Immutep (ASX:IMM) has announced positive clinical results from Cohort B of the TACTI-003 (KEYNOTEC34) Phase 2b trial.
Immutep is an Australian clinical-stage biotechnology company developing novel LAG-3 immunotherapies for cancer and autoimmune diseases.
The KEYNOTEC34 study is evaluating Immutep's eftilagimod alpha (efti) in combination with MSD’s anti-PD-1 therapy KEYTRUDA (pembrolizumab) for first-line metastatic head and neck squamous cell carcinoma in patients with negative PD-L1 expression.
Immutep said the new data presented by Dr Martin Forster at the ESMO Immuno-Oncology Annual Congress 2024 includes strong overall survival, progression-free survival, and durability.

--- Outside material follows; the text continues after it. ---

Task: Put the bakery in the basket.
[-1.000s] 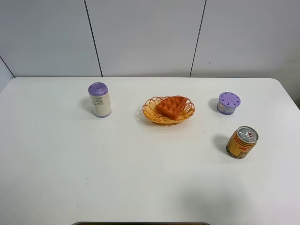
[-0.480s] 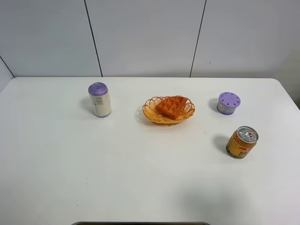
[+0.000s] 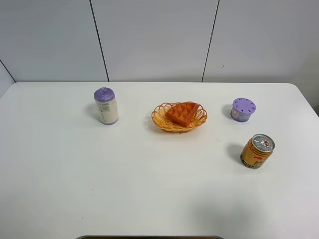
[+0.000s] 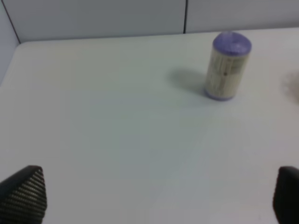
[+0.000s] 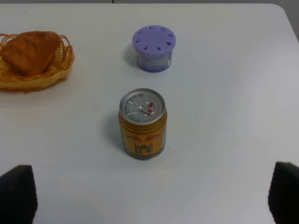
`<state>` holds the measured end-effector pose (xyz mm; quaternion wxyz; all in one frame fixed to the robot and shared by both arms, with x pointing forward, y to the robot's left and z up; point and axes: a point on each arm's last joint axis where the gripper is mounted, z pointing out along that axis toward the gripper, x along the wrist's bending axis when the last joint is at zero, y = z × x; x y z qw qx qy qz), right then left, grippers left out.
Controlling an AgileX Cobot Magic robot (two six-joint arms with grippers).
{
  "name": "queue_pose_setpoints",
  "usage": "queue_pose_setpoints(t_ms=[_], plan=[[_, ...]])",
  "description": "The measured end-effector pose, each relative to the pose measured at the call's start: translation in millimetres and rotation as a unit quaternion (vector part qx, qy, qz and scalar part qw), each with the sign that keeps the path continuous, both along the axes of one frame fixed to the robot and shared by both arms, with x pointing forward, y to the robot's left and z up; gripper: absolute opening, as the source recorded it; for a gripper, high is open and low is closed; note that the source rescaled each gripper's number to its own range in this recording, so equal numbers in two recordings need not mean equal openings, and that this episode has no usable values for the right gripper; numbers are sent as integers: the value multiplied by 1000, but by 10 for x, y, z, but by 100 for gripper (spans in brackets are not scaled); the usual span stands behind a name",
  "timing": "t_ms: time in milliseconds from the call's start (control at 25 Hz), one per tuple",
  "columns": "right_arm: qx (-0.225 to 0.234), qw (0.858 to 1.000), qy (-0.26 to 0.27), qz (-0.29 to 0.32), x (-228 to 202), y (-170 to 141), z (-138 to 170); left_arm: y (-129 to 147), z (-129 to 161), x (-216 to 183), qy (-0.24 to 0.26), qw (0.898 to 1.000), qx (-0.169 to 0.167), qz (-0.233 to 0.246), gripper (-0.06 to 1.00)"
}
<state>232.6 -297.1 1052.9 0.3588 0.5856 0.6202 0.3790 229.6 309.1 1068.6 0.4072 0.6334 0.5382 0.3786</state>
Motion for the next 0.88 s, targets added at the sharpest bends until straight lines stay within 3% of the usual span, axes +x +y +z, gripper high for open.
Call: queue_pose_setpoints(t_ms=[200,520,880], plan=[[0,1000,0,0,0,0,0,-30,-131,44,31,999,-8,-6,98],[0,1000,0,0,0,0,0,-32,-133,43,32,999,-10,-6,98],[0,1000,0,0,0,0,0,-39,-133,37,32,998,-13,49,98]])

Professor Martin Forster of the UCL Cancer Institute and University College London Hospital NHS Foundation Trust, and TACTI-003 Investigator, said, “The new survival and durability data, coupled with increasing complete responses, build on the strong response rates already established with this novel IO combination in head and neck squamous cell cancers with PD-L1 CPS <1. This difficult-to-treat disease places a high burden on patients who unfortunately have very limited treatment options that all include chemotherapy. Collectively, these impressive results build on the potential promise of efti to improve patient outcomes and expand populations that respond to anti-PD-1.
Immutep said the combination of its efti and KEYTRUDA produced a median overall survival at 12 months of 67 per cent, progression-free survival of 5.8 months, interim median duration of response of 9.3 months, a 35.5 per cent objective response rate and 58.1 per cent disease control rate.
Immutep CEO Marc Voigt said, “Despite the significant progress of cancer immunotherapy over the past decade and the positive change in the therapeutic landscape it has brought to bear, head and neck cancer patients with PD-L1 expression of less than one continue to have limited treatment options that all include chemotherapy. We believe this data is an encouraging step in the right direction towards potentially bringing a new approach to this underserved population, representing up to 20% of patients with this difficult disease.”